UserID The web user’s ID, usually their email address.
ClientIP

The client’s external Internet IP address, shown in integer format.

See Converting integer IP addresses to dot-decimal IPv4 format.
RequestCount The number of requests for a particular site. This will default to 1 per log entry.
RequestSize Size of the request in bytes.
ResponseSize Size of the response in bytes.
Disposition The disposition code of the request. For an explanation of the codes, see Disposition codes.
Categories A comma-separated list of category IDs. To see how the ID numbers relate to category names, go to https://sync-web.mailcontrol.com/hosted/categories?version=2. (Note that this URL is for logs generated with 2015 Release 1 and later. To see ID numbers and category names for logs generated prior to that release, go to https://sync-web.mailcontrol.com/hosted/categories.)
Protocol The protocol used in the request (for example HTTP, HTTPS, or FTP)
Port The port number used for the request.
DestinationIP

The IP of the requested address, shown in integer format.

See Converting integer IP addresses to dot-decimal IPv4 format.
URI The full URL of the page requested by the user.
AnalyticID

Defines the analytic applied to the request. Can be one of the following:

  • 1, 2 - Real-Time Security Scanning (RTSS)
  • 4, 5, 6 - Advanced Detection (AD)
  • 10 - Antivirus (AE)
  • 11 - Real-Time Classification (RTC)
  • 13 - Malicious iFrame Detection (MIDE)
  • 14 - Malicious PDF Detection (SPIE)
  • 15 - Advanced Secure Hash (ASH)
  • 18 - Meta-analytic Detection (ICE)
ReasonCode The reason code assigned to the request. For an explanation of the codes, see Reason codes.
ContentStripping This field is blank in this version of the log file.
ReasonString This is an internal signature ID string.
FileType One of the following groups: 'unknown', 'text', 'executable', 'image', 'multimedia', 'document', 'suspicious', 'archive', 'ria', 'mime'.
PolicyName Name of the policy used to filter the request.
ContentType Content-Type of the response.
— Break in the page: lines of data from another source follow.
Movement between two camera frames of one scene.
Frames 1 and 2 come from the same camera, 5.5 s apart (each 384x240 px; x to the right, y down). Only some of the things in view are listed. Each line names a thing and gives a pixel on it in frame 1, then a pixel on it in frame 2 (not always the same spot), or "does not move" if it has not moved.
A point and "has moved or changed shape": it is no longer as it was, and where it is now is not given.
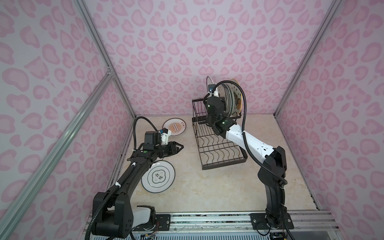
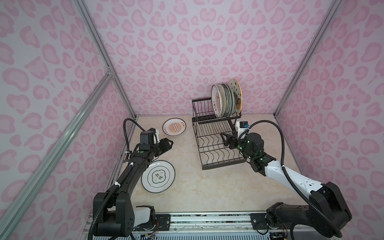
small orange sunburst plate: x=176 y=126 does not move
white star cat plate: x=237 y=96 does not move
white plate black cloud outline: x=159 y=177 does not move
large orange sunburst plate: x=208 y=81 has moved or changed shape
The default value is an empty string.
RemoteHost The host name of the origin server.
Method HTTP method used in the request.
ProxyTime The total delay, in milliseconds, due to filtering the transaction through the proxy.
OriginTime The time taken, in milliseconds, to receive the request from the origin server.
ResponseTime The total response time for the transaction, in milliseconds.